“What does the Frankfurt Workshop have to do with it?” asked Max.
“They’re not Rowan,” said David, flicking the paper with his finger. “And I think that’s exactly why Bram would have left a piece of the puzzle with them. He obviously thought the Book of Thoth is dangerous—he’d want to ensure that no one person or group could get it by themselves. By scattering the means of reaching it, he’d ensure it could be obtained only through cooperation, and that’s likely only if the book’s really in danger. It’s pretty smart, actually—”
David cut his sentence short and stood up to gaze out the window as a dozen crows suddenly flew from the direction of the gate. The birds circled and wheeled before skimming over the grounds to perch on Maggie’s roof. Several moments later a team of four black horses emerged from the dark wood, pulling an ornate red coach. The coach eased its way across the gray landscape until it came to a stop near the fountain below them. The horses tossed their heads, rolled their eyes, and breathed great clouds of steam, but the gleaming carriage remained closed and shuttered.
“It’s like a jewelry box,” whispered David, pressing his nose to the glass.
Max saw someone hurry down the Manse’s front steps. It was Miss Boon, wrapped in a blue shawl and looking miserable. She stopped before the coach and gave a low, solemn bow. A red door promptly opened, and four hooded shapes slipped out to follow the young Mystics instructor inside. David turned from the window and stepped quickly down the hall.
“Now that they’re here, we’ll have to hurry,” he said. “Come with me.”
“Where?” asked Max.
“To the clock tower,” David replied, scurrying away. “There’s something I have to do, and I might not get the chance later.”
“But they’ll be coming to get us soon!” hissed Max.
“That’s why we have to hurry!” whispered David, disappearing around the corner.

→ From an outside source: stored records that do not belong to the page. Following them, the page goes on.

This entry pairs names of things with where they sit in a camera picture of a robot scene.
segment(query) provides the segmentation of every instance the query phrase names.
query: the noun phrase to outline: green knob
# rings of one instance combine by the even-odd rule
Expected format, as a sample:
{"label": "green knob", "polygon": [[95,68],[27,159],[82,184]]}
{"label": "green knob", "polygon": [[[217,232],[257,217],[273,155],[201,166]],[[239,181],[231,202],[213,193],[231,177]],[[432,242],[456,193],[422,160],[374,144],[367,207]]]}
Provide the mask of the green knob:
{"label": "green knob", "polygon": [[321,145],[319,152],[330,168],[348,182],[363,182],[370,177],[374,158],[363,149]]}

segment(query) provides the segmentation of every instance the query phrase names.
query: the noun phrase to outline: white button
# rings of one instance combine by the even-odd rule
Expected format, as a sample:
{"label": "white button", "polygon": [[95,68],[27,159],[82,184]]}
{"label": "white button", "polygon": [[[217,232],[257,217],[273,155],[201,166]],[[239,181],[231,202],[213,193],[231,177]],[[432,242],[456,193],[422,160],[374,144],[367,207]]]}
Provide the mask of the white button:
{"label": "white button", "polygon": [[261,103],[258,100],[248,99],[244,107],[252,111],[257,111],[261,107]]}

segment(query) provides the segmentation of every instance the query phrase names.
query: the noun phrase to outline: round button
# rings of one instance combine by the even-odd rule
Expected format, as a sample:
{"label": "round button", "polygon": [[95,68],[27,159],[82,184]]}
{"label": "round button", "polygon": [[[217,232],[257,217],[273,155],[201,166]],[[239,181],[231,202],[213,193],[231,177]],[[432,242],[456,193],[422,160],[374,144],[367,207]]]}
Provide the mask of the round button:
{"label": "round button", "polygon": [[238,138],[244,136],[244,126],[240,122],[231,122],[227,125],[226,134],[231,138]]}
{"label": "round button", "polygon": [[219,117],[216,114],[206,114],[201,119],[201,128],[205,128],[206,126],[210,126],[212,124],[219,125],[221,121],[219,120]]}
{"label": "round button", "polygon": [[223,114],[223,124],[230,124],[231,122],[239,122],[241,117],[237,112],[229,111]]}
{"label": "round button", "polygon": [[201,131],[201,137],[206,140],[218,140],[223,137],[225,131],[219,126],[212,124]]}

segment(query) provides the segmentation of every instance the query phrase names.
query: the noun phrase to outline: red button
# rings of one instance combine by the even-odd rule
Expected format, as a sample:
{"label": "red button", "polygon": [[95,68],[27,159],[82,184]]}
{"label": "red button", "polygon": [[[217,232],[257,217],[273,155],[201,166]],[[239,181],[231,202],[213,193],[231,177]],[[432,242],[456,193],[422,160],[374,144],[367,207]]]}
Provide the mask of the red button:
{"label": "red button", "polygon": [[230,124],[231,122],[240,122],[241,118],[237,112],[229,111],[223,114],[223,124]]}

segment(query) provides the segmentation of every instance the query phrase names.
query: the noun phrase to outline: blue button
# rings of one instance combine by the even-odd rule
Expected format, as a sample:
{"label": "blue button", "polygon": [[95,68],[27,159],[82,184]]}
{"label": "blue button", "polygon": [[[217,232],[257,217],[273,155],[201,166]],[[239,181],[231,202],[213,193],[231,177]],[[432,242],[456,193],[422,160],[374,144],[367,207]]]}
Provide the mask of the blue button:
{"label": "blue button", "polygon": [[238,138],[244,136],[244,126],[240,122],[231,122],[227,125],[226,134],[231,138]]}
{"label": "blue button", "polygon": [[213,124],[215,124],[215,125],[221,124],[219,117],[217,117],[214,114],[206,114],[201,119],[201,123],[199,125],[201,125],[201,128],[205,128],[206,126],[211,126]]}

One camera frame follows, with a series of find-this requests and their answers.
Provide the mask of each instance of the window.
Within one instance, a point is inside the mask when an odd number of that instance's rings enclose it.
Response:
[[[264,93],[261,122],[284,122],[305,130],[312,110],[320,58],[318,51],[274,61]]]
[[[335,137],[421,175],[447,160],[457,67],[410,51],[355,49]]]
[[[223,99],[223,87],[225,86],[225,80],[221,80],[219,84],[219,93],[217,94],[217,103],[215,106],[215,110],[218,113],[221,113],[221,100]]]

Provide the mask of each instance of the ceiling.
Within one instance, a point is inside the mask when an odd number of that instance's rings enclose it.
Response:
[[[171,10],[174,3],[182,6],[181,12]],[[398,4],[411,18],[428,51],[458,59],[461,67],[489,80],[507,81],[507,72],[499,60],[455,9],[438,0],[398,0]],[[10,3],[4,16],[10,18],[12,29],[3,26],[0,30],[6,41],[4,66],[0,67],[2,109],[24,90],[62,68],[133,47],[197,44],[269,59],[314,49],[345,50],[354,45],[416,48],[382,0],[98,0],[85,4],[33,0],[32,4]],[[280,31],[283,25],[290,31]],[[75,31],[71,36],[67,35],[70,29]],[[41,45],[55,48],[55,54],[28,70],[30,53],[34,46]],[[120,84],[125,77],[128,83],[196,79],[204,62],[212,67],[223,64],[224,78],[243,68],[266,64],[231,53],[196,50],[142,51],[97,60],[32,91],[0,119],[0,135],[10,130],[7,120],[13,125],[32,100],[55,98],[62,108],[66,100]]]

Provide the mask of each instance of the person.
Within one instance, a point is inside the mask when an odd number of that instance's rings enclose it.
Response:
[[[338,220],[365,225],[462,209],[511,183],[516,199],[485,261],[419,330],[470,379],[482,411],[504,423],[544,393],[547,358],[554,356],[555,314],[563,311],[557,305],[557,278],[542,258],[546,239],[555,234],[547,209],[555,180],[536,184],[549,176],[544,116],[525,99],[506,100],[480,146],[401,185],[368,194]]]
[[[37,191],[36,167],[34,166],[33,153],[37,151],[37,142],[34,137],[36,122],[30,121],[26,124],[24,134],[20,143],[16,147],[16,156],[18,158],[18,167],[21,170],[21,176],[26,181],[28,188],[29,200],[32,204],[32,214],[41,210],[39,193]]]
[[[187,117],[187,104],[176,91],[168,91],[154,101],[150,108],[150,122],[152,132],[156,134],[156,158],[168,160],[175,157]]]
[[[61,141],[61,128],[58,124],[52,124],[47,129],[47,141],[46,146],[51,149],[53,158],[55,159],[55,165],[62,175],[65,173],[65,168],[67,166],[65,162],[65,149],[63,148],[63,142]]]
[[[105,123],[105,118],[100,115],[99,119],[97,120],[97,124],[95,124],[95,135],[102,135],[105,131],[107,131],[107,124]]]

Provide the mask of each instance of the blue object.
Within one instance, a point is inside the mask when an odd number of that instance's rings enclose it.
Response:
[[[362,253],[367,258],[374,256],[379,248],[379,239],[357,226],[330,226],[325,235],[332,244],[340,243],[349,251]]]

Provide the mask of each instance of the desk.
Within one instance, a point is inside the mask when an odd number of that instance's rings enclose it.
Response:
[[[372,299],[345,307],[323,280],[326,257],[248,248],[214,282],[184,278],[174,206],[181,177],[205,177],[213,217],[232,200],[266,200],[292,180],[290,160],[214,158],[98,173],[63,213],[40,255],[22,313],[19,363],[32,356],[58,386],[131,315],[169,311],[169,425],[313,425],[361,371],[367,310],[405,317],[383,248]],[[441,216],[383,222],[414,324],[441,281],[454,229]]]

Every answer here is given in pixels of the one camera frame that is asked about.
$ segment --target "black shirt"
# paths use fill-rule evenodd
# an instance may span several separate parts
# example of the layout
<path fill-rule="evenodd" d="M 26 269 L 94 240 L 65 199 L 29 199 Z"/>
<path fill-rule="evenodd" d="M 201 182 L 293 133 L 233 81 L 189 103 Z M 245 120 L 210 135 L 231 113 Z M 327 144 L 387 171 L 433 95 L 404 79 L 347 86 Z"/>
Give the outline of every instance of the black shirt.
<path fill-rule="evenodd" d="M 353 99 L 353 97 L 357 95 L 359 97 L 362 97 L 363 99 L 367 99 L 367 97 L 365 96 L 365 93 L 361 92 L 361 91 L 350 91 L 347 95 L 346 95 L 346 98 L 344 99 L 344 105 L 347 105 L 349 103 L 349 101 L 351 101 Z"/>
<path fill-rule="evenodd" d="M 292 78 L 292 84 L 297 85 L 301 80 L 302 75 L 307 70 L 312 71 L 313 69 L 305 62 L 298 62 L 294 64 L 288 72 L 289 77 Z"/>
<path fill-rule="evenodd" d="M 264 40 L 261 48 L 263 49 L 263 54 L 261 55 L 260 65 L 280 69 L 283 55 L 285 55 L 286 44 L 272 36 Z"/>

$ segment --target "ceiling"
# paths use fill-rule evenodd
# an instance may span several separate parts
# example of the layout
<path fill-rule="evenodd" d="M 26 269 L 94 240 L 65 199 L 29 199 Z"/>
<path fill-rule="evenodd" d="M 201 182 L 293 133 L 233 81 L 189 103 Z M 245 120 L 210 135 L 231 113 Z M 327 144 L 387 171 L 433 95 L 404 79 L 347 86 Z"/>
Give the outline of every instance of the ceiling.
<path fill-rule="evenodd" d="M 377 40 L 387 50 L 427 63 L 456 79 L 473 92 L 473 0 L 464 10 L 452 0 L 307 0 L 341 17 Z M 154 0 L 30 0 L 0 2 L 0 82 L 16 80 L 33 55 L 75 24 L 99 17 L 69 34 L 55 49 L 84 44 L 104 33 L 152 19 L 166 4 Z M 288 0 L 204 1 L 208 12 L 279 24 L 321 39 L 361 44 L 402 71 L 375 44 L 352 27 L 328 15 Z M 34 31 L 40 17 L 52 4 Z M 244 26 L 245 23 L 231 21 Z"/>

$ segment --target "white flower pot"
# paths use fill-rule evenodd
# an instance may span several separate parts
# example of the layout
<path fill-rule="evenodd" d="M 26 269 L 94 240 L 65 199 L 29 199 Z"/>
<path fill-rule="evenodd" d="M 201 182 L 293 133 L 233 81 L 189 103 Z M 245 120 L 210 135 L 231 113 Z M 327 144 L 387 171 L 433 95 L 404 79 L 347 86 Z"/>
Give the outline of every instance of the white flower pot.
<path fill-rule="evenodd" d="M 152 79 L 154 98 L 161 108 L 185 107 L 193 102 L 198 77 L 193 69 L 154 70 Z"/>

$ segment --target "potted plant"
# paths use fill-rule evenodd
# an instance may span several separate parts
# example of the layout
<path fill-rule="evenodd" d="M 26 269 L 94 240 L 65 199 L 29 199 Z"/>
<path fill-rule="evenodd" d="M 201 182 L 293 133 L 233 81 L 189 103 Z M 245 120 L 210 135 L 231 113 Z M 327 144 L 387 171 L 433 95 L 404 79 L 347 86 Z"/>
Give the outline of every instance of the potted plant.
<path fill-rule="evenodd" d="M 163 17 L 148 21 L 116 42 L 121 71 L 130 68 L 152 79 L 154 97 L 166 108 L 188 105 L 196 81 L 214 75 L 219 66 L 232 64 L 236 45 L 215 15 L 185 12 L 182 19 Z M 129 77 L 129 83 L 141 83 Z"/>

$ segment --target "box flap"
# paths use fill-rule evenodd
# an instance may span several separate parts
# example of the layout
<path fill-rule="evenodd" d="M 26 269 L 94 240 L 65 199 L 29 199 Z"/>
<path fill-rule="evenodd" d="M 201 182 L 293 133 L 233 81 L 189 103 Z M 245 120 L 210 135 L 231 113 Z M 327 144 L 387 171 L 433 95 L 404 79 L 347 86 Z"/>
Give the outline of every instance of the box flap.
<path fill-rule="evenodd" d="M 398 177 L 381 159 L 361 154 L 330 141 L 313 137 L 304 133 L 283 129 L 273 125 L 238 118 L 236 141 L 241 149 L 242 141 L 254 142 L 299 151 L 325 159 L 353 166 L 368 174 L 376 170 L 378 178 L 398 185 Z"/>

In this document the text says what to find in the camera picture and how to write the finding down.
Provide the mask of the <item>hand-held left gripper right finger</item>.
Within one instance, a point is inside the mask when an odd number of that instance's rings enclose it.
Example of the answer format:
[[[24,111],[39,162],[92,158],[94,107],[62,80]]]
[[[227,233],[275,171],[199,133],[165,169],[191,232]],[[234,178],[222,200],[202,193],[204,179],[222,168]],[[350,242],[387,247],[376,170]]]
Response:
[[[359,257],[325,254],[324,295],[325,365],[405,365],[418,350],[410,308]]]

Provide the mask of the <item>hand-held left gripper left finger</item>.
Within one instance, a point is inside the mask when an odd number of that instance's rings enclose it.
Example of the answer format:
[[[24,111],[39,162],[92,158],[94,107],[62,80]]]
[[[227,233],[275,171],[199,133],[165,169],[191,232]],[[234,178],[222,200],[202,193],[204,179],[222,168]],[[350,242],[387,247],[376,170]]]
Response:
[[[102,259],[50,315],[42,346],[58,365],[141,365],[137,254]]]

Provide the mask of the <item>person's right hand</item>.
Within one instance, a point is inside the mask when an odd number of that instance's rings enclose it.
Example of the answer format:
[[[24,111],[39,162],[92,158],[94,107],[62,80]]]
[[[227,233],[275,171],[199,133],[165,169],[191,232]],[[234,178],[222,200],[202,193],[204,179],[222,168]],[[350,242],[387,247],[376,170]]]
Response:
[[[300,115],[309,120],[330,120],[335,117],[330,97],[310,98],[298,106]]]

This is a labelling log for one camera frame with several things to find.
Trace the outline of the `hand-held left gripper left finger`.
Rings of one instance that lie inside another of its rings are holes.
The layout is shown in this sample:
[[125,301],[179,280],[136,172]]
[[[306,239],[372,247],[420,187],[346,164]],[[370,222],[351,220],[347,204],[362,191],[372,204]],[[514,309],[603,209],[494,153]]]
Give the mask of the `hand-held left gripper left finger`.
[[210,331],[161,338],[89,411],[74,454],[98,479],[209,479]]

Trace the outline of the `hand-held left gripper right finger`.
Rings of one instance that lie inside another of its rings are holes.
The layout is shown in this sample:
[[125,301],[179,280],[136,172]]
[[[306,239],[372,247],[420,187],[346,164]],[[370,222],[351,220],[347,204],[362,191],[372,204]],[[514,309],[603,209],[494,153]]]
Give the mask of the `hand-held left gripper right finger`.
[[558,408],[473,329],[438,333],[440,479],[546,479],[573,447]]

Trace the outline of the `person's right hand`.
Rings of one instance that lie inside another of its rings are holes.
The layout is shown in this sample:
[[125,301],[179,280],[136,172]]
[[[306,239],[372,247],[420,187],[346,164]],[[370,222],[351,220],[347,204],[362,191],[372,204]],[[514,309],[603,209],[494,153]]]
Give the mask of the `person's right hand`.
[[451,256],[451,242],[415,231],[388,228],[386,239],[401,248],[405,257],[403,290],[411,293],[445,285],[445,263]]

Minutes later, Max understood why Miss Boon had looked so glum. It was a raw, wet morning, and he shivered as he stamped the morning dew off his slippers and braced himself against the gusts that swirled about Old Tom. Max and David stood on a fenced balcony just outside the clock’s face, obscuring its hands of weathered copper as they clutched the railing some 150 feet above the gray-green lawns below.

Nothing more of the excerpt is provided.